Feb 16, 2019 | Updated: 07:41 AM EST

NASA/ESA Update: Hubble Captured Detailed View Of Milky Way's Closest Galaxy NGC 1448, It Has A Supermassive Black Hole

Mar 14, 2017 10:21 AM EDT


The Hubble Space Telescope collaborated by NASA and European Space Agency(ESA) has finally captured stunning imaged of NGC 1448. It is one of the closest galaxy of Milky Way, nearly 56 million light years away. NGC 1448 is the member of a little constellation named Horologium.

In the year 1935 on October 24, British astronomer John Herschel discovered this galaxy. NGC 1448 has some another name too, it is also known as LEDA 13727 and ESO 249-16. According to Sci NEWS, this galaxy belongs to the family of the NGC 1433 group and this group is the part of the Doradus cloud of galaxies.

NGC 1448 is categorized as an unbarred spiral galaxy. However, a spiral galaxy might look static with their picturesque shapes frozen in space but, the actual truth is far different. All of the stars living inside the spiral galaxy travel towards the center of the galaxy like a whirlpool. When a star becomes closer to the core, it's become faster.

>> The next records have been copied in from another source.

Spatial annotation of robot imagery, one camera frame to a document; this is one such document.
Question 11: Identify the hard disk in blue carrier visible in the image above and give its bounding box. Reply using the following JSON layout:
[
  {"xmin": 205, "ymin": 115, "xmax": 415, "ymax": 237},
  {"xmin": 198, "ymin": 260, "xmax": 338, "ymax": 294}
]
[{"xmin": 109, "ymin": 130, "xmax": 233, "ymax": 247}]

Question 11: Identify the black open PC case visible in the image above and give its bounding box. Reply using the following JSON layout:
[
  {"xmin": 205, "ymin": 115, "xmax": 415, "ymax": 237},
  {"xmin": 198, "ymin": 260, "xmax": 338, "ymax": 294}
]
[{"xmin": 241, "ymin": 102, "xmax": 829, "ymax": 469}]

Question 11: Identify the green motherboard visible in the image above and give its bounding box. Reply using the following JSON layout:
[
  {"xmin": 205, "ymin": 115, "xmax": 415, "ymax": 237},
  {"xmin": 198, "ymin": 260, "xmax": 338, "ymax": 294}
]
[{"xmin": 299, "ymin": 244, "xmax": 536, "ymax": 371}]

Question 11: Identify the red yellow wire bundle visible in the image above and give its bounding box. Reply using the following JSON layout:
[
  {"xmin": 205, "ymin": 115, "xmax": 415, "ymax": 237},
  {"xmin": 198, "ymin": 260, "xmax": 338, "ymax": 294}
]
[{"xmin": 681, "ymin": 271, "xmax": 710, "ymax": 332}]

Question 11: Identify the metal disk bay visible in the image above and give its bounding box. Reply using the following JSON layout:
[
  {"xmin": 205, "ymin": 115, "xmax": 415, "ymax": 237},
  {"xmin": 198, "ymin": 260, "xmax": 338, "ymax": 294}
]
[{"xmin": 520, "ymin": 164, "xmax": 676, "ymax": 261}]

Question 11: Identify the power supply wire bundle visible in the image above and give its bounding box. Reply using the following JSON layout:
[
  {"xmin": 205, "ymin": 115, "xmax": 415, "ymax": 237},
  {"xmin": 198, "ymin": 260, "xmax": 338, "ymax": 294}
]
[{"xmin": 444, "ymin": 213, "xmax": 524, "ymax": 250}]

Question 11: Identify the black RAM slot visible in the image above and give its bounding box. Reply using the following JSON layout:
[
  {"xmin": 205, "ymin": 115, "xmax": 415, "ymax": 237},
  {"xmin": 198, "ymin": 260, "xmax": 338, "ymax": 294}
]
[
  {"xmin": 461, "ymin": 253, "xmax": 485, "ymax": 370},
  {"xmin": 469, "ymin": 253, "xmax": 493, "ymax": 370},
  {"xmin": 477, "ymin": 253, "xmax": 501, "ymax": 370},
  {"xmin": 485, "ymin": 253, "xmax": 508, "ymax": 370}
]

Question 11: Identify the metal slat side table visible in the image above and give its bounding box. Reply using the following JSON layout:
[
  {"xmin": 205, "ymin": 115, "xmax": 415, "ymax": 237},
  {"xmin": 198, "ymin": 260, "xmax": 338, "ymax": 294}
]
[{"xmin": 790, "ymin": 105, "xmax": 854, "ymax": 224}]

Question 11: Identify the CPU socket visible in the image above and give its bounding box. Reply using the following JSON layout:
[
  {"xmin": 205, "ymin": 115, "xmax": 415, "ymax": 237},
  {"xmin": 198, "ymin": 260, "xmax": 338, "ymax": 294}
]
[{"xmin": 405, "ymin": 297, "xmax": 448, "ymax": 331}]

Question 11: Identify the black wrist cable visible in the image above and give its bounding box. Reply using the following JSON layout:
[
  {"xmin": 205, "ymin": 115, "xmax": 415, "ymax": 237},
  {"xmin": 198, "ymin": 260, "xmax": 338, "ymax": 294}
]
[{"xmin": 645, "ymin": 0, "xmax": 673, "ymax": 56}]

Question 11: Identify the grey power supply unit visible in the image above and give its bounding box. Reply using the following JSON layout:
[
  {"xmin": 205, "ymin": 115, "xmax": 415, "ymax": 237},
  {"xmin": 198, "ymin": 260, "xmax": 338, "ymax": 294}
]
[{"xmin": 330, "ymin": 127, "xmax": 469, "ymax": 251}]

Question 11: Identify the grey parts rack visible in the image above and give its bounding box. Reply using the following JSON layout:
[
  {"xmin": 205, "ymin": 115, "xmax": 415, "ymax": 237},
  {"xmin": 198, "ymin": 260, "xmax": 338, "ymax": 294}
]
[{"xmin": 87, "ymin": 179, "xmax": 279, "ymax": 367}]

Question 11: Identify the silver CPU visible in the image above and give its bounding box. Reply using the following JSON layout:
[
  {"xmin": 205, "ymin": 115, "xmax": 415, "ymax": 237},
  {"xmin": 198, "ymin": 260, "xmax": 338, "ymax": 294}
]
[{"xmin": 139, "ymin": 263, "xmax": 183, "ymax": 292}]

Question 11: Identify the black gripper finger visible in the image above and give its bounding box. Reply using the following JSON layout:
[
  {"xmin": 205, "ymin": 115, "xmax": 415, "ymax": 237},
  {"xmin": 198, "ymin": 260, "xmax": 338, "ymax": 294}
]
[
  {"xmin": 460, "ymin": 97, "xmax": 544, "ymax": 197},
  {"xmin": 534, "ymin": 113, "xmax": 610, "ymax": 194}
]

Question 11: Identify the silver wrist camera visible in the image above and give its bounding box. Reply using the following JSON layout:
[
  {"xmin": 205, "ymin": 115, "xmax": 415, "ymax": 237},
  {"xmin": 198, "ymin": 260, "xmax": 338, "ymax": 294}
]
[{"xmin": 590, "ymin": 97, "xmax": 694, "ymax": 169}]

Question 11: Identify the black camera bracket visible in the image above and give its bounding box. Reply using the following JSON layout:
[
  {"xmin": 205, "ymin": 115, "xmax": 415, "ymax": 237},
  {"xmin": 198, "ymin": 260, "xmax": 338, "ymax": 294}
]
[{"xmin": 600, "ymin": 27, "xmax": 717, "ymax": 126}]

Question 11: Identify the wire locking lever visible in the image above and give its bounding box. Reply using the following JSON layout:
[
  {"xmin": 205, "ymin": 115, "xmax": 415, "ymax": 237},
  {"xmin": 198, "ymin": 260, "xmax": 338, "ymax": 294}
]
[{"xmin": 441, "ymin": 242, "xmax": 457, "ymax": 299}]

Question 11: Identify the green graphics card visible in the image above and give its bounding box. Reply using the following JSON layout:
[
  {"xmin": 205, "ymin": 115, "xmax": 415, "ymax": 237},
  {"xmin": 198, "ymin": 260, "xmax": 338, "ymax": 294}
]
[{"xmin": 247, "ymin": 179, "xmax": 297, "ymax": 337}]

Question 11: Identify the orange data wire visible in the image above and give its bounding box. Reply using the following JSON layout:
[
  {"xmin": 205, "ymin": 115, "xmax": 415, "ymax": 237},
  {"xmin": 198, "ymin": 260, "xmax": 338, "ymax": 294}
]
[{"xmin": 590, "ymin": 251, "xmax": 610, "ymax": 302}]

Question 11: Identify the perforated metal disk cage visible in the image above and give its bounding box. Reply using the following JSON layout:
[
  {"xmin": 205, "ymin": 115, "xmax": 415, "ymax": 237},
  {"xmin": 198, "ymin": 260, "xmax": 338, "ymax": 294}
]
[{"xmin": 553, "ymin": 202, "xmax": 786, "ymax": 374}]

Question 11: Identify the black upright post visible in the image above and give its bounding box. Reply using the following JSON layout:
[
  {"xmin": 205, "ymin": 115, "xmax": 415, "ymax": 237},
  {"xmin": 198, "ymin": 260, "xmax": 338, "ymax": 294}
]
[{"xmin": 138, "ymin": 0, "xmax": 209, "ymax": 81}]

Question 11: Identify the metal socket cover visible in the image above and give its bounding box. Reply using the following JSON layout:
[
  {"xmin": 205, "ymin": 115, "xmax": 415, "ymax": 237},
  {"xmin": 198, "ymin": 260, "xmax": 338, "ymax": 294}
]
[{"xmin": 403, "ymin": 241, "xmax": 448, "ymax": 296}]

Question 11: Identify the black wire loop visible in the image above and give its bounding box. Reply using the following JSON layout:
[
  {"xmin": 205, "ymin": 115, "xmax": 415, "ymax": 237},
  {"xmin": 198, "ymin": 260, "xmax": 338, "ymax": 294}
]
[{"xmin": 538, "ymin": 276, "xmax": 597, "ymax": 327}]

If all of the stars are traveling towards the center, then why the arms of the spiral don't shrink, this question always puzzles scientists. It's been thought that the arms wrap around the spinning core and make the core tighter and tighter but, it is not true.

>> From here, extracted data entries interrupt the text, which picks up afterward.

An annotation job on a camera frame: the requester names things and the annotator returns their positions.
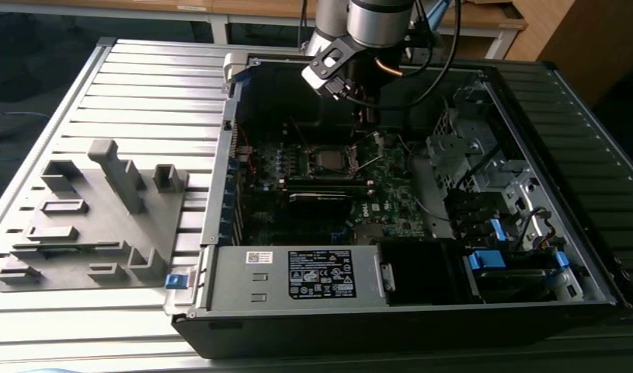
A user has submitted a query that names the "green motherboard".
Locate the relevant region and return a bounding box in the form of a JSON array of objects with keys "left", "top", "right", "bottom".
[{"left": 230, "top": 130, "right": 437, "bottom": 246}]

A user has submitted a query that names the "grey parts rack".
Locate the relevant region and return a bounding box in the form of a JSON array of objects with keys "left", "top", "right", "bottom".
[{"left": 0, "top": 138, "right": 190, "bottom": 293}]

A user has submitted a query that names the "CPU socket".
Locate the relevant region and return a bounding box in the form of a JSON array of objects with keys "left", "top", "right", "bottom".
[{"left": 305, "top": 144, "right": 365, "bottom": 183}]

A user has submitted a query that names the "thick black cable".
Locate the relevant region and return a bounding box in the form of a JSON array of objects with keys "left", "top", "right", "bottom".
[{"left": 453, "top": 140, "right": 505, "bottom": 193}]

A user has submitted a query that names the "black PC case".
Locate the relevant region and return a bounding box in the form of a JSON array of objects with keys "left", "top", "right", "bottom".
[{"left": 162, "top": 50, "right": 633, "bottom": 361}]

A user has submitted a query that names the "black plastic bracket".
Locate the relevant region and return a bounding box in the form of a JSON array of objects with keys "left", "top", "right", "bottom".
[{"left": 443, "top": 190, "right": 509, "bottom": 236}]

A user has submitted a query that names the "black office chair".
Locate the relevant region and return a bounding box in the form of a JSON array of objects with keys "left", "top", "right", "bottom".
[{"left": 0, "top": 23, "right": 43, "bottom": 104}]

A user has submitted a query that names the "blue disk carrier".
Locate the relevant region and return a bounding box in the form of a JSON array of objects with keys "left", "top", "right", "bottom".
[{"left": 463, "top": 249, "right": 570, "bottom": 305}]

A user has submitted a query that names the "silver chipset heatsink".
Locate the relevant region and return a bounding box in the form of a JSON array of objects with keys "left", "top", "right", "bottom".
[{"left": 353, "top": 222, "right": 389, "bottom": 245}]

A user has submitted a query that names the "wooden cabinet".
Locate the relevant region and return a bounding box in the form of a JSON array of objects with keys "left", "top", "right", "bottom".
[{"left": 505, "top": 0, "right": 633, "bottom": 108}]

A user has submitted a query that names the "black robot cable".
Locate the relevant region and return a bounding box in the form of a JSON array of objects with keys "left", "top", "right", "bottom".
[{"left": 341, "top": 0, "right": 465, "bottom": 110}]

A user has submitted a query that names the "black graphics card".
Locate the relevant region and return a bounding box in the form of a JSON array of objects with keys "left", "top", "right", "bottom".
[{"left": 286, "top": 191, "right": 355, "bottom": 239}]

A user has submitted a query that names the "silver power supply unit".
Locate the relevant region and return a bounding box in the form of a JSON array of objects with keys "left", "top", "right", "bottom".
[{"left": 187, "top": 244, "right": 389, "bottom": 312}]

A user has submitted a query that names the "blue plastic latch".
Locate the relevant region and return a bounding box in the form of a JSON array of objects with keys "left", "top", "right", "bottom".
[{"left": 485, "top": 218, "right": 505, "bottom": 242}]

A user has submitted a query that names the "wooden desk white frame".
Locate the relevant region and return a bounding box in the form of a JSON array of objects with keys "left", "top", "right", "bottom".
[{"left": 0, "top": 0, "right": 527, "bottom": 60}]

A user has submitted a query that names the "silver metal bracket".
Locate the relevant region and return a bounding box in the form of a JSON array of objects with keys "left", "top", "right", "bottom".
[{"left": 423, "top": 134, "right": 486, "bottom": 170}]

In January 2017, a group of scientists from NASA Jet Propulsion Laboratory led by Daniel Stern first found a supermassive black hole in the center of NGC 1448. By using NuSTAR (Nuclear Spectroscopic Telescope Array) Stern and his colleagues also found a large number of nursery stars in NGC 1448, even some of them are only just 5 million years old. NASA says that evidence of new stars suggest that the galaxy produces new stars at the same time when It's Black hole swallows dust and gasses.

Hubble’s Wide Field Camera 3 (WFC3) captured various pictures of NGC 1448 in different exposures and finally composited. To capture the galaxy in a different wavelength Hubble used three filters such as the green filter F555W, the near-infrared filter F814W, and the very broad filter F350LP. All of the color information including different hues to each monochromatic image were associated with an individual filter.